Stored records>
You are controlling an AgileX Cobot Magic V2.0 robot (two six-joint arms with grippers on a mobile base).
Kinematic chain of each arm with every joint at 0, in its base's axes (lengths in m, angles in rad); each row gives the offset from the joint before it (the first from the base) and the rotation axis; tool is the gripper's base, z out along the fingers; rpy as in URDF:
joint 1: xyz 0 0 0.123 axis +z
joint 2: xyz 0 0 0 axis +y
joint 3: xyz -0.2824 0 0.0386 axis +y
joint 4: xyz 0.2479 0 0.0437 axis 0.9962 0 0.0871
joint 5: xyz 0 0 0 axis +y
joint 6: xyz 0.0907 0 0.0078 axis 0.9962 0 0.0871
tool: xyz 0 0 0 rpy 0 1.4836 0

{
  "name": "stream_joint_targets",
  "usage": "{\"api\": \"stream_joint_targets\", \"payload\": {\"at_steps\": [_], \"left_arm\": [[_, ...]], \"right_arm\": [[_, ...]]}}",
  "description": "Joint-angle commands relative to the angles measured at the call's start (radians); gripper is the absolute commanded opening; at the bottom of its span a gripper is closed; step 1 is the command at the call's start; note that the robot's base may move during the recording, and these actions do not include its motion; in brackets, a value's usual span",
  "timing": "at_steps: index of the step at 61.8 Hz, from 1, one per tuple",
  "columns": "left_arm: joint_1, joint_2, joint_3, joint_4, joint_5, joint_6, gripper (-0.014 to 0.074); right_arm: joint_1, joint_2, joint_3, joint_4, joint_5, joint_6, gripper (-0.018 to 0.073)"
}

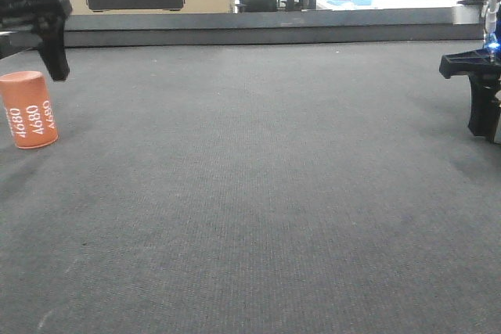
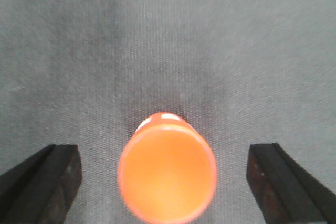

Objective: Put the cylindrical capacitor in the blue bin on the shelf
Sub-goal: 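Lift both held cylinders up off the table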

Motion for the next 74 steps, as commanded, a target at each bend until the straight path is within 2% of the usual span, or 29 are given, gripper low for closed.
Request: {"api": "stream_joint_targets", "payload": {"at_steps": [1,10,17,26,34,48,56,65,74], "left_arm": [[-0.004,0.014,-0.007,0.010,-0.012,-0.008,0.0536],[-0.004,0.036,-0.007,0.014,-0.008,-0.008,0.0498],[-0.004,0.045,-0.007,0.012,-0.007,-0.008,0.0433],[-0.004,0.045,-0.007,0.010,0.004,-0.008,0.0200],[-0.004,0.045,-0.007,0.010,0.038,-0.008,-0.0104],[-0.004,0.018,-0.007,0.014,0.062,0.003,-0.0111],[-0.004,-0.048,-0.007,0.014,0.038,0.059,-0.0111],[-0.004,-0.138,0.045,0.014,-0.094,0.087,-0.0111],[-0.004,-0.243,0.180,0.006,-0.256,0.087,-0.0111]], "right_arm": [[-0.004,-0.003,-0.008,0.006,-0.006,-0.004,-0.0162],[-0.004,-0.003,-0.008,0.007,-0.012,-0.004,-0.0162],[-0.004,-0.003,-0.008,0.009,-0.012,-0.004,-0.0162],[-0.004,-0.003,-0.008,0.009,-0.012,-0.004,-0.0162],[-0.004,-0.006,-0.008,0.013,-0.012,-0.004,-0.0162],[-0.002,-0.078,-0.008,0.015,-0.037,-0.004,-0.0162],[-0.002,-0.160,0.008,0.015,-0.096,-0.004,-0.0162],[-0.002,-0.257,0.113,0.015,-0.234,-0.004,-0.0162],[0.000,-0.359,0.263,0.015,-0.381,-0.004,-0.0162]]}}
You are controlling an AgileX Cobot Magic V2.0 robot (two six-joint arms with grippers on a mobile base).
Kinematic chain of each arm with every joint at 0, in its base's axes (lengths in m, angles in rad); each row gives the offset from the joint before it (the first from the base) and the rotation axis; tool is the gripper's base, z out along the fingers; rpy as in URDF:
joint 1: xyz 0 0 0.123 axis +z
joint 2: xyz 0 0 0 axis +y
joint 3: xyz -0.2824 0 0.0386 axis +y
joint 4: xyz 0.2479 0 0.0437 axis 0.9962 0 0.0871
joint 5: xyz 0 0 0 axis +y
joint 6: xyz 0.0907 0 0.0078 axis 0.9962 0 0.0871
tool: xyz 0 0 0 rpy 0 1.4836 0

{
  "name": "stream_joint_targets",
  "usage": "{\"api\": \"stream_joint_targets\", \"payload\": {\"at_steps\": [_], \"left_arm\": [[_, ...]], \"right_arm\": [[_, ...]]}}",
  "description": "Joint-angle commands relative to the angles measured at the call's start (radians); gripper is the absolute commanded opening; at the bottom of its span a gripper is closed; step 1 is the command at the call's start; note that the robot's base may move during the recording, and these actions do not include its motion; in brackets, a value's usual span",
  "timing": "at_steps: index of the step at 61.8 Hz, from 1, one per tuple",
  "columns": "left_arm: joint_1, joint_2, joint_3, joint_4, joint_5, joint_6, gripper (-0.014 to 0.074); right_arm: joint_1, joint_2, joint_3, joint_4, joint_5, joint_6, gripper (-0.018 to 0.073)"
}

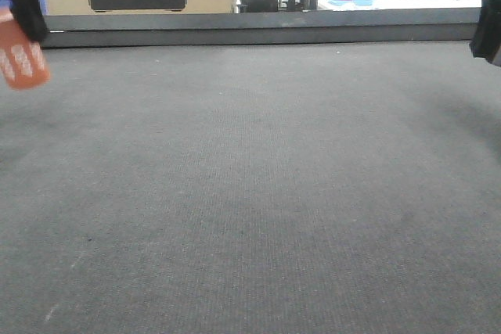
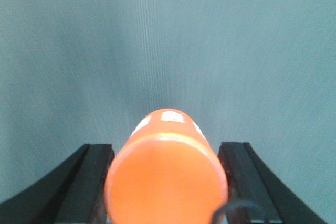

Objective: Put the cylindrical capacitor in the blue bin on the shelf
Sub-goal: 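Lift both held cylinders up off the table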

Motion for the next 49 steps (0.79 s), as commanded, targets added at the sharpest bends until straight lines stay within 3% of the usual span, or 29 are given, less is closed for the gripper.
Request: {"api": "stream_joint_targets", "payload": {"at_steps": [1,11,20,33,49], "left_arm": [[-0.004,-0.076,0.093,-0.006,-0.121,0.007,-0.0111],[-0.004,-0.243,0.339,-0.032,-0.397,0.007,-0.0111],[-0.004,-0.396,0.522,-0.057,-0.565,0.007,-0.0111],[-0.002,-0.640,0.646,-0.057,-0.594,0.005,-0.0111],[-0.002,-0.944,0.698,-0.057,-0.590,-0.004,-0.0111]], "right_arm": [[0.000,-0.075,0.088,0.001,-0.117,-0.004,-0.0162],[0.006,-0.239,0.292,-0.008,-0.353,-0.004,-0.0162],[0.038,-0.360,0.418,-0.032,-0.490,-0.004,-0.0162],[0.091,-0.517,0.487,-0.032,-0.495,-0.004,-0.0162],[0.096,-0.722,0.487,-0.032,-0.461,-0.004,-0.0162]]}}
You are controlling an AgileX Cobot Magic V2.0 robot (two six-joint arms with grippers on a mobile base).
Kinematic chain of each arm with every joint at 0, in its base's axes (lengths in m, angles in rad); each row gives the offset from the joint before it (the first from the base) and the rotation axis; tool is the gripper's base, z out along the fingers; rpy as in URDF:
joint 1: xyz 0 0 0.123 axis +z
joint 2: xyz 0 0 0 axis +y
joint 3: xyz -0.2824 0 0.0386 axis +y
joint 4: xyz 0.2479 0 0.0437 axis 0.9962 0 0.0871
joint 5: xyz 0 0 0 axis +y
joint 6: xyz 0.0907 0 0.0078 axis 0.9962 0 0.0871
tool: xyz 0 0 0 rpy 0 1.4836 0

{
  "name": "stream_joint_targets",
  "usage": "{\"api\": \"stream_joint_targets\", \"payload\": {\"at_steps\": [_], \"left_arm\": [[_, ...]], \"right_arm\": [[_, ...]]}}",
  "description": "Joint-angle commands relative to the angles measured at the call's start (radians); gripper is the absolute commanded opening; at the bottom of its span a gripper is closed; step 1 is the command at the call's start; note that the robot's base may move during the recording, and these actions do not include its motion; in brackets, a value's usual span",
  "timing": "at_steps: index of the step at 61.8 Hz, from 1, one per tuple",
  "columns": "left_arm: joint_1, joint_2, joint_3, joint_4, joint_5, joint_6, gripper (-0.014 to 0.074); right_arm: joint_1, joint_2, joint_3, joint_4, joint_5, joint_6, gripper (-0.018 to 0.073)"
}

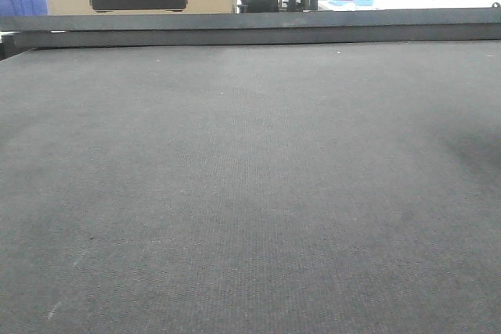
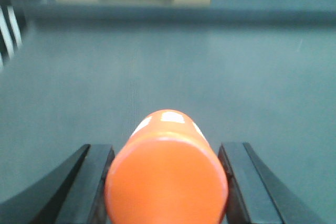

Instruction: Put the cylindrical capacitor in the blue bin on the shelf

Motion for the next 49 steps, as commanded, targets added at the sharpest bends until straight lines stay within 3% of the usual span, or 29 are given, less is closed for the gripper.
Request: {"api": "stream_joint_targets", "payload": {"at_steps": [1,23,49], "left_arm": [[-0.002,-0.103,0.012,-0.006,-0.020,-0.005,-0.0111],[-0.002,-0.345,0.016,0.000,-0.013,-0.005,-0.0111],[-0.002,-0.400,0.016,0.000,-0.013,-0.005,-0.0111]], "right_arm": [[0.000,-0.080,0.000,-0.008,0.000,-0.004,-0.0162],[0.000,-0.319,0.000,-0.008,0.077,-0.004,-0.0162],[0.000,-0.510,0.000,-0.008,0.068,-0.004,-0.0162]]}}
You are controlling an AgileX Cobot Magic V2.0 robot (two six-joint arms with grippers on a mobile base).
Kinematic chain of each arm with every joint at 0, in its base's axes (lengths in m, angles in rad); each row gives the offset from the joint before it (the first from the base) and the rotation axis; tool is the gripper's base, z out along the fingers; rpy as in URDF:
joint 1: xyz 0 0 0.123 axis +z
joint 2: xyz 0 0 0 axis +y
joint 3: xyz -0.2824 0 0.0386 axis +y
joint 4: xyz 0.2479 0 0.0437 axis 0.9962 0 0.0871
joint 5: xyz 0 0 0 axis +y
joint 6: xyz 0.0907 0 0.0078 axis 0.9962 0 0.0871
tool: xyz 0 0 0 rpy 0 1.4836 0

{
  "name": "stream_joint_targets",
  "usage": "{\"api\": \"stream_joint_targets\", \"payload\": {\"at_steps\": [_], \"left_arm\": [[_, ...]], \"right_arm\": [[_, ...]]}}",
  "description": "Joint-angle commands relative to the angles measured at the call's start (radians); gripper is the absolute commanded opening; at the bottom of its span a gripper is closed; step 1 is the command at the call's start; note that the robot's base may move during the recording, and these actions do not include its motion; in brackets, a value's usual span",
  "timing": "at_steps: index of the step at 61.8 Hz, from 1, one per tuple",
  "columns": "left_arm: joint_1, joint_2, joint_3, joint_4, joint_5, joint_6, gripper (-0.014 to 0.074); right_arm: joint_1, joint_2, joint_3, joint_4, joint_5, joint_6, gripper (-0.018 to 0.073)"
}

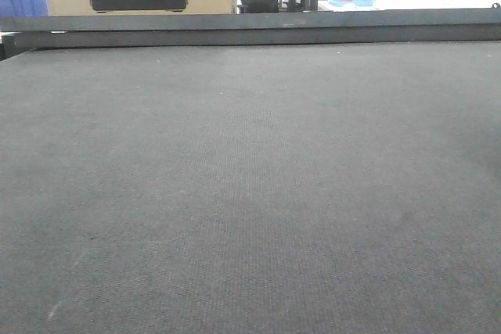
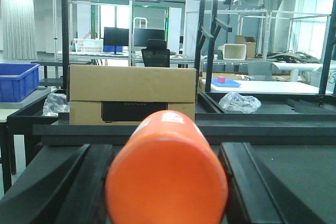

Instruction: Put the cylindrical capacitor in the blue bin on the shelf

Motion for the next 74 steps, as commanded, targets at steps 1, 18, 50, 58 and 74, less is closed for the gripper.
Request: {"api": "stream_joint_targets", "payload": {"at_steps": [1,18,50,58,74], "left_arm": [[-0.002,-0.006,0.002,0.000,-0.022,-0.005,-0.0111],[-0.002,-0.006,0.002,0.000,-0.022,-0.005,-0.0111],[-0.002,-0.006,0.002,0.000,-0.022,-0.005,-0.0111],[-0.002,-0.006,0.002,0.000,-0.022,-0.005,-0.0111],[-0.002,-0.006,0.002,0.000,-0.022,-0.005,-0.0111]], "right_arm": [[0.000,-0.037,0.000,-0.008,-0.032,-0.004,-0.0162],[0.000,-0.074,0.000,-0.008,-0.032,-0.004,-0.0162],[0.000,-0.074,0.000,-0.008,-0.032,-0.004,-0.0162],[0.000,-0.074,0.000,-0.008,-0.032,-0.004,-0.0162],[0.000,-0.074,0.000,-0.008,-0.032,-0.004,-0.0162]]}}
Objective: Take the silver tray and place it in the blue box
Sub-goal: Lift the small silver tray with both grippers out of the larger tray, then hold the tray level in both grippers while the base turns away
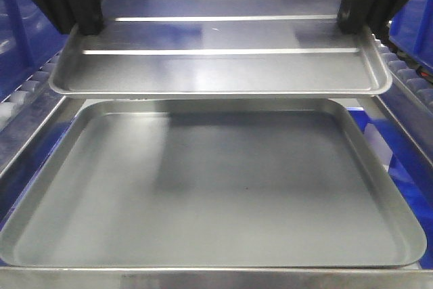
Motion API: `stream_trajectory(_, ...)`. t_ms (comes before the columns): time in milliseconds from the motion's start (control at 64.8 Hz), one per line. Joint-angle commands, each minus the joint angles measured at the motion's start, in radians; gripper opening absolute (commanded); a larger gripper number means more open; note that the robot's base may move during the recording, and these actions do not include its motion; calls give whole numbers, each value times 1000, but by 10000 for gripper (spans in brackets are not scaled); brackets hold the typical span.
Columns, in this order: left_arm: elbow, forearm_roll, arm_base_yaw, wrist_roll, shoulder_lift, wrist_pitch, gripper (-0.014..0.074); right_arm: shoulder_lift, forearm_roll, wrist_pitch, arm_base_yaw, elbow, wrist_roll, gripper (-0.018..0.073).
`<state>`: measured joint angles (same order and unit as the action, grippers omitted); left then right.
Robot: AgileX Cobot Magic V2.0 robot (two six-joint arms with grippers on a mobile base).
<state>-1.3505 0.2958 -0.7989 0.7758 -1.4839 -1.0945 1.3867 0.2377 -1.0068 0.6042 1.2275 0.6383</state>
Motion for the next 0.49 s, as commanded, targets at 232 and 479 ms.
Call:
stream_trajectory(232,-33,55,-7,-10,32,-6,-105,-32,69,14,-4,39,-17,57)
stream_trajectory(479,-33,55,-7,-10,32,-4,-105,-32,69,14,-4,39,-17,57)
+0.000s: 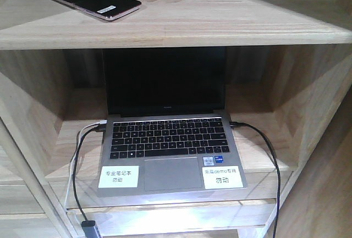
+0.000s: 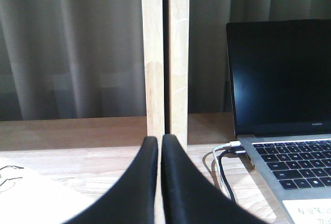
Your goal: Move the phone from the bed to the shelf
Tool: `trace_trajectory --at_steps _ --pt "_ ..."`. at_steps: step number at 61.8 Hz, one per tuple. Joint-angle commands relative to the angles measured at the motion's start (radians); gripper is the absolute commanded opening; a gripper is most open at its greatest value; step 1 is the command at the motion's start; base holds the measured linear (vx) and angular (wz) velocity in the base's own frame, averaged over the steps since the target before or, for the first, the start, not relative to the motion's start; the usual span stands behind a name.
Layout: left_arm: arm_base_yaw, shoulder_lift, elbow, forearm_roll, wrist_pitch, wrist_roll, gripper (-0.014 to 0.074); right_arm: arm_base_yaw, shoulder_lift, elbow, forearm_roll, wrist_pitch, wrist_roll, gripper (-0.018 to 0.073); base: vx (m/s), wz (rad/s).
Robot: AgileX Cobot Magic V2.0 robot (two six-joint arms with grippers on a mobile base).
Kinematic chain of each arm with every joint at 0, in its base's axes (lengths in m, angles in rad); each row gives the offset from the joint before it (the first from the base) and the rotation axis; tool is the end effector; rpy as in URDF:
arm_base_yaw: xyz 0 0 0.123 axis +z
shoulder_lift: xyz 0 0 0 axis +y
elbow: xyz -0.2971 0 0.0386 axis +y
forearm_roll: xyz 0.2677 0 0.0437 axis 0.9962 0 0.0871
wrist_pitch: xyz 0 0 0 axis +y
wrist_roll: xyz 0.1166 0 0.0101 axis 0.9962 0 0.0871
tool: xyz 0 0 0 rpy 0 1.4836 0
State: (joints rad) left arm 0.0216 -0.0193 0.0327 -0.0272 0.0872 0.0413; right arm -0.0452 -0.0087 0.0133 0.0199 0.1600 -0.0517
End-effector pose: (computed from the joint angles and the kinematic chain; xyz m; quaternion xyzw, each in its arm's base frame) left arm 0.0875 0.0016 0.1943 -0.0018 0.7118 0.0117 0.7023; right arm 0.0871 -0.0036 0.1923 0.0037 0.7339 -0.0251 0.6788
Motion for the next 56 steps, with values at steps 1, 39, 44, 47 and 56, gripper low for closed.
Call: trace_trajectory --at_steps 1,39,44,47,56 --pt "-0.005 -0.007 -0.025 -0.010 -0.072 -0.009 0.0001 -0.006 -0.016 0.024 -0.003 -0.097 -0.006 -0.0005 0.00 0.00" --pt "-0.005 -0.007 -0.025 -0.010 -0.072 -0.009 0.0001 0.066 -0.015 0.024 -0.032 -0.096 -0.013 -0.0005 0.00 0.00" --pt "-0.005 -0.007 -0.025 -0.010 -0.072 -0.009 0.0001 0.077 -0.015 0.024 -0.032 -0.096 -0.013 -0.0005 0.00 0.00" --pt "-0.005 -0.007 -0.025 -0.010 -0.072 -0.009 0.0001 0.074 -0.015 0.024 -0.031 -0.096 -0.012 -0.0005 0.00 0.00" --pt "-0.005 -0.007 -0.025 -0.010 -0.072 -0.009 0.0001 0.070 -0.015 0.024 -0.031 -0.097 -0.012 -0.0005 0.00 0.00"
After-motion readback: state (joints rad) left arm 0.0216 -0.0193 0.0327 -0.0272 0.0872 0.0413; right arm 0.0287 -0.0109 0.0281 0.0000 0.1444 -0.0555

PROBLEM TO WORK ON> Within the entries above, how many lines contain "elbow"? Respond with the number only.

TASK SOLUTION> 3